#### Data excerpt ####

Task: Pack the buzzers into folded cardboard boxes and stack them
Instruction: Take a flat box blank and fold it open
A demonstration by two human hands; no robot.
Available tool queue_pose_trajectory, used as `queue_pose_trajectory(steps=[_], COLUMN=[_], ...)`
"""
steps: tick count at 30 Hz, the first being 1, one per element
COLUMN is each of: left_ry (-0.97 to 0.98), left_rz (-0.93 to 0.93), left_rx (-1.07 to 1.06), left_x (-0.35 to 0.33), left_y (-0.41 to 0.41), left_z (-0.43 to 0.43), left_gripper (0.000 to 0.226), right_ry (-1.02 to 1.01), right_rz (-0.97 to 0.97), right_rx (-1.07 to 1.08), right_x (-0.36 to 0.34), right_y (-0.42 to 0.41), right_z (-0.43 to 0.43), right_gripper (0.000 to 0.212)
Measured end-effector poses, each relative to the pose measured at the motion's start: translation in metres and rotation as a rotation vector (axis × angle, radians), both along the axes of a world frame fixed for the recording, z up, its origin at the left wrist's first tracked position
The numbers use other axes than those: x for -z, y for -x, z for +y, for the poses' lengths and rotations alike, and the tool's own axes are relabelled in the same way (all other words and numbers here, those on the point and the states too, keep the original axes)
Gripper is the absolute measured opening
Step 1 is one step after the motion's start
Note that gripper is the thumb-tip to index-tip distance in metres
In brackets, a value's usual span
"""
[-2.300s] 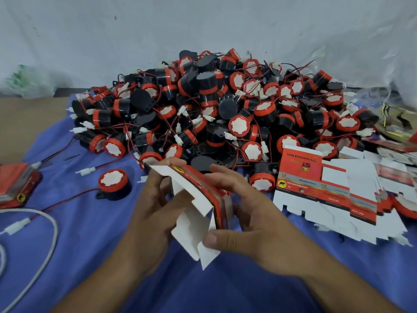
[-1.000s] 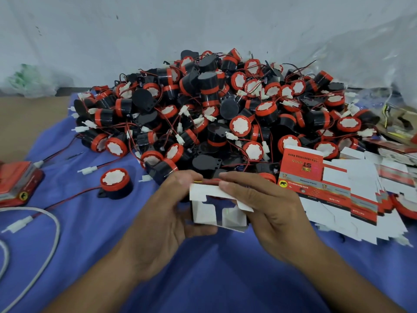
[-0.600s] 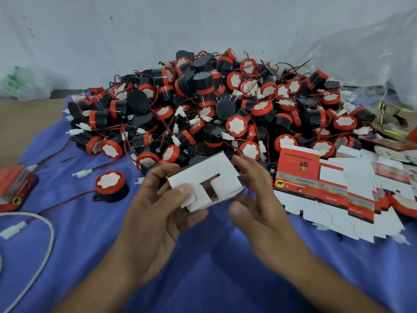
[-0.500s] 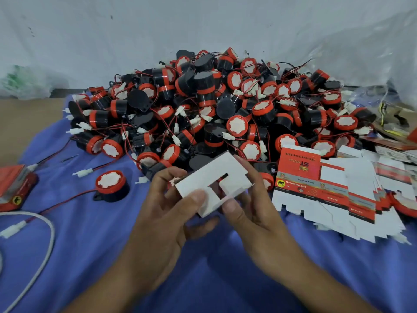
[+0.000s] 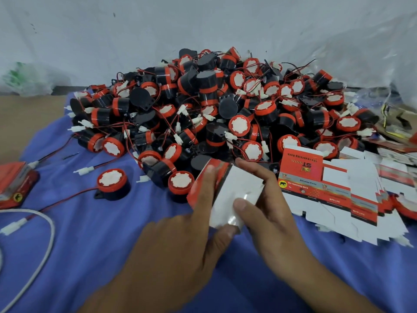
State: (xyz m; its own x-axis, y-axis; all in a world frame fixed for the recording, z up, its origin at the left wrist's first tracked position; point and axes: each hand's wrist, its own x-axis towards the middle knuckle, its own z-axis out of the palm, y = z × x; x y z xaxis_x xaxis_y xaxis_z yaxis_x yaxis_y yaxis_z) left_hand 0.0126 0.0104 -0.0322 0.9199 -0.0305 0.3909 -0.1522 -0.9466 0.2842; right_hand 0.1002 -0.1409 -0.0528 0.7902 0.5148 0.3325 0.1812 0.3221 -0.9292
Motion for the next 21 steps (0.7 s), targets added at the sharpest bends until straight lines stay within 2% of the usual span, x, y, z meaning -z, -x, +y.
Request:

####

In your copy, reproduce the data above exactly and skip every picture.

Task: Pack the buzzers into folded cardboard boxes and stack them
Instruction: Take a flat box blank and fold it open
A demonstration by two human hands; no robot.
Available tool queue_pose_trajectory, used as `queue_pose_trajectory(steps=[_], COLUMN=[_], ...)`
"""
steps: tick count at 30 Hz, the first being 1, one per element
COLUMN is each of: left_ry (-0.97 to 0.98), left_rz (-0.93 to 0.93), left_rx (-1.07 to 1.06), left_x (-0.35 to 0.33), left_y (-0.41 to 0.41), left_z (-0.43 to 0.43), left_gripper (0.000 to 0.226), right_ry (-1.02 to 1.01), right_rz (-0.97 to 0.97), right_rx (-1.07 to 1.08), right_x (-0.36 to 0.34), right_y (-0.42 to 0.41), right_z (-0.43 to 0.43), right_gripper (0.000 to 0.212)
Measured end-effector poses, each relative to the pose measured at the motion's start: translation in metres and rotation as a rotation vector (axis × angle, radians), both along the axes of a world frame fixed for the recording, z up, its origin at the left wrist's first tracked position
The numbers use other axes than those: x for -z, y for -x, z for +y, for the poses' lengths and rotations alike, and the tool's own axes are relabelled in the same way (all other words and numbers here, those on the point and the states too, keep the original axes)
Gripper is the absolute measured opening
Step 1 is one step after the motion's start
Note that gripper is the thumb-tip to index-tip distance in metres
In brackets, a value's usual span
"""
[-2.300s] 
[-1.000s] 
[-0.600s] 
[-0.500s] 
[+0.000s] 
State: (xyz m; its own x-axis, y-axis; all in a world frame fixed for the recording, z up, its origin at the left wrist's first tracked position; point and axes: each hand's wrist, its own x-axis towards the middle knuckle, its own z-axis out of the palm, y = z × x; x y z xaxis_x xaxis_y xaxis_z yaxis_x yaxis_y yaxis_z) left_hand 0.0126 0.0104 -0.0322 0.9199 -0.0305 0.3909 -0.1522 -0.9466 0.2842; right_hand 0.1002 -0.1409 -0.0528 0.7902 0.5148 0.3325 0.1812 0.3221 -0.9292
Motion for the next 21 steps (0.7 s), targets added at the sharpest bends until straight lines stay within 2% of the usual span, x, y, z meaning -z, -x, +y.
Request:

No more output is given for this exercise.